Storytelling scents: Givaudan to acquire AI sensory specialist Myrissi

By Kacey Culliney contact

- Last updated on GMT

Through the acquisition, Givaudan takes on Myrissi's E-COs Technology - a sensory translator able to connect fragrance, colour and emotion together using a powerful AI-powered database and deep learning technologies (Getty Images)
Through the acquisition, Givaudan takes on Myrissi's E-COs Technology - a sensory translator able to connect fragrance, colour and emotion together using a powerful AI-powered database and deep learning technologies (Getty Images)

Related tags: Givaudan, AI, Artificial intelligence, scents, Fragrance, Emotion, Marketing, acquisition

Fragrance-flavour major Givaudan will acquire French artificial intelligence (AI) firm Myrissi to take on its cutting-edge sensory translating tech that connects smell, colour and emotions, enabling innovative storytelling and fresh consumer engagement around fragrances.

The move formed part of Givaudan’s long-term strategy to expand its AI capabilities.

The acquisition of Myrissi centred around its E-COs Technology ​– an AI-powered sensory translator that used deep learning technologies to navigate sight, olfaction and emotion and translate all types of smells, perfumes and aromas into colours and emotions and vice versa.

What the technology enabled at a manufacturing and marketing level was the association of visuals with specific fragrances, along with smart predictions of end consumer emotional responses to these – an ability that was particularly timely in today’s beauty market, said Givaudan.

Creating ‘compelling fragrance stories’ that resonate with consumer emotions

“The acquisition of Myrissi is aligned with our long-term fragrance and beauty strategy; their expertise in AI will support us in proposing to our customers new visual and verbal storytelling approaches to consumers,”​ said Maurizio Volpi, president of fragrance and beauty at Givaudan.

“This is particularly important in a time when e-commerce is booming,”​ Volpi said.

The technology, he said, would, for example, enable Givaudan to assist beauty manufacturers in refining how smells were communicated online; helping their consumers choose products best fitted to their preferences.

Muriel Jacquot, founder of Myrissi, said: “We are very proud to join Givaudan and to bring in the platform that we have developed with success for ten years.
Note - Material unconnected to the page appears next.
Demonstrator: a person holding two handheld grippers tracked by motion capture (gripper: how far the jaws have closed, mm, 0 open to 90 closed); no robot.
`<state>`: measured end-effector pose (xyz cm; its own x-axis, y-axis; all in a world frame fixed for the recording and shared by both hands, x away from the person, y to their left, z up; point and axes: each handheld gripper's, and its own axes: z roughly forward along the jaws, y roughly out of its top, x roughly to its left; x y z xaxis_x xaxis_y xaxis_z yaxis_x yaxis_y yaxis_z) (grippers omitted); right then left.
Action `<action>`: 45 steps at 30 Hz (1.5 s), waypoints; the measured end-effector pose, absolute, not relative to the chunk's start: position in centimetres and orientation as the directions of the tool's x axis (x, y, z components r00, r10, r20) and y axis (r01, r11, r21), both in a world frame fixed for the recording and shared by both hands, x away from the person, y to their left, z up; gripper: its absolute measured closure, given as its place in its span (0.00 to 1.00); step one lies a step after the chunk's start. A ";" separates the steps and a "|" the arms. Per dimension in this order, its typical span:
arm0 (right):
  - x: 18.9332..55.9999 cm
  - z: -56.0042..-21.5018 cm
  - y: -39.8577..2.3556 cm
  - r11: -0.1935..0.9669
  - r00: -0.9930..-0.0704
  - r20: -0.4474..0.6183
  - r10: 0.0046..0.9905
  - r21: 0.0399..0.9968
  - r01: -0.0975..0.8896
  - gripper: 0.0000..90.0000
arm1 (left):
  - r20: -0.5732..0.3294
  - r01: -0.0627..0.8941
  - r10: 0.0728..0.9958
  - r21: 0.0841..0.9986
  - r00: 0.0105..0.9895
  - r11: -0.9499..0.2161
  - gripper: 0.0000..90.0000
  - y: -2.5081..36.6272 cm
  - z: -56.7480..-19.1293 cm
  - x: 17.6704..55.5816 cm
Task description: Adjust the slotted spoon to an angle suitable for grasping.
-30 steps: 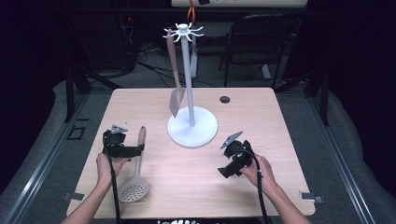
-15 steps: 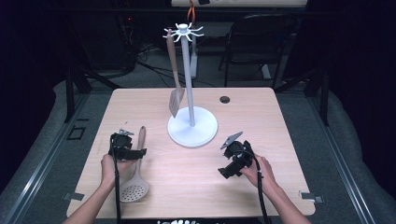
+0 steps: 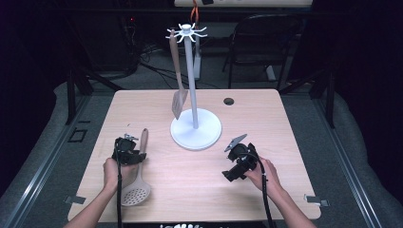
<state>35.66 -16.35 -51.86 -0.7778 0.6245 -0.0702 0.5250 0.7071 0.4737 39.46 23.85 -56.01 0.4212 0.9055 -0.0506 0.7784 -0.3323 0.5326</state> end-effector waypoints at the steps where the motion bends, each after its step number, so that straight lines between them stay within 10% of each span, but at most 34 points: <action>1: 35.7 -51.9 -16.4 0.709 -0.779 -0.070 0.623 0.471 0.525 0.03 | -0.048 0.784 0.907 0.524 0.418 -0.334 0.68 23.8 -56.1 39.5; 45: 35.8 -51.8 -16.5 0.720 -0.781 -0.084 0.618 0.459 0.521 0.04 | -0.108 0.769 0.824 0.443 0.556 -0.461 0.74 25.6 -55.4 38.9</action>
We strongly believe that this is a great opportunity to expand our digital expertise in telling compelling fragrance stories that resonate emotionally with consumers.”

Understanding around the powerful connection between fragrances and emotions had long been known – the value of fragrance considered intangible​, largely due to scent memory being unprocessed – yet communication of fragrances remained complex. Nathanial Davis, a multi-sensory marketing expert, like many other experts in the field, previously told CosmeticsDesign-Europe there was no well-developed language to truly describe scents in layman terms and that communicating emotion remained the best strategy available to industry​.

A ‘unique consumer-centric approach’ to fragrance storytelling

Myrissi’s technology was modelled on a database of more than 25,000 consumer tests; a “unique consumer-centric approach”​ that supported the development of fragrances that fully echoed beauty marketing briefs, Givaudan said.

The sensory translator could be used to develop new fine fragrances, beauty care products and home care items or create and refine marketing and branding communications around existing products.

Myrissi said its E-COs Technology offered industry “new levers of creativity”​ and the opportunity to shorten lead times and cut costs associated with lengthy product testing.

“Moreover, this innovative technology allows the implementation of a global design approach based on the sensory. In this way, you put the consumer back at the heart of the product, you create a link and thus you build customer loyalty,” ​it said.

Full terms of the deal were not disclosed, though Givaudan said it would fund the transaction from “existing resources”.​ The acquisition also remained subject to regulatory approvals but was expected to close in the first quarter of 2021.